Biotech, healthtech and life sciences organisations should not treat the extended timelines as a reason to delay compliance work. Many clinical decision support tools and healthcare AI systems may qualify as high risk under the EU AI Act. Companies should use the additional time to classify systems, prepare technical documentation, review data governance, strengthen risk management and plan conformity assessments.

Are some AI practices banned outright under the EU AI Act?

Yes. Article 5 of the EU AI Act prohibits certain AI practices entirely, regardless of whether the system is otherwise classified as high risk. These may include subliminal manipulation, exploitation of vulnerabilities and certain forms of social scoring. If a use case falls within a prohibited category, it cannot be made lawful through mitigation measures or conformity assessment.

Why is California AB 2575 relevant to healthcare AI?

California AB 2575 is relevant because it would introduce safeguards for the use of AI in health facilities, clinics and physicians’ offices. The bill is focused on preserving human medical expertise and creating protective requirements for AI assisted clinical decision making. It also reflects a broader trend towards mandatory human oversight in healthcare AI.
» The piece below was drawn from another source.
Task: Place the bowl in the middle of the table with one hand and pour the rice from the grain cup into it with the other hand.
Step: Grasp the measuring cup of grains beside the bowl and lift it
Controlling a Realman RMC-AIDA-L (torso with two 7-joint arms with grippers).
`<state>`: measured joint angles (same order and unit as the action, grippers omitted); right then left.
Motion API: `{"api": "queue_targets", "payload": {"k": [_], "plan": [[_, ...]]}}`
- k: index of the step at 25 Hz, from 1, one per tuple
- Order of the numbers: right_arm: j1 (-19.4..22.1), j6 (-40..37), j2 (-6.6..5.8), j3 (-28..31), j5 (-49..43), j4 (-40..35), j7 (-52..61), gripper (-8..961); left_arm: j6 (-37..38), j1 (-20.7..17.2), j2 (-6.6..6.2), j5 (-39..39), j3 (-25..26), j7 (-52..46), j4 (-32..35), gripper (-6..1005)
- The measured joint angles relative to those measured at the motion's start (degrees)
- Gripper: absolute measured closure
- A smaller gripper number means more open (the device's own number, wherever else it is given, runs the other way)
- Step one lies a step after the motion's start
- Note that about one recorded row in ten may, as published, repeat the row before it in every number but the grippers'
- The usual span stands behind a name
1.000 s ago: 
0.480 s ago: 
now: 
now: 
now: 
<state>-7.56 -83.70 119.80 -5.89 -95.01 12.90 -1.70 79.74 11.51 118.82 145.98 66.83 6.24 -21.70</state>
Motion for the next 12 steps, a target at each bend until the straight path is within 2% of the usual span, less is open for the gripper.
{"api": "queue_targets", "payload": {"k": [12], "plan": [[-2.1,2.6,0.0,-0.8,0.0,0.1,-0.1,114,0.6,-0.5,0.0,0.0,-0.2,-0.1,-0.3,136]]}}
What does the FDA warning letter show about AI in regulated manufacturing?

The FDA warning letter to Purolea Cosmetics Lab shows that regulators expect AI used in regulated manufacturing environments to be properly validated. AI tools cannot replace testing, procedural controls or quality management obligations required under CGMP rules. Organisations using AI in manufacturing should ensure that these systems are validated and documented according to applicable regulatory standards.

What should organisations review from a GDPR and data protection perspective?

Organisations should review whether their Data Protection Officer can be contacted through a channel that is not monitored by the controller. They should also assess whether their clinical trial data protection frameworks reflect the CTIS Joint Controllership Arrangement, especially where data subject rights requests may involve multiple parties such as sponsors, regulators, Member States and EU institutions.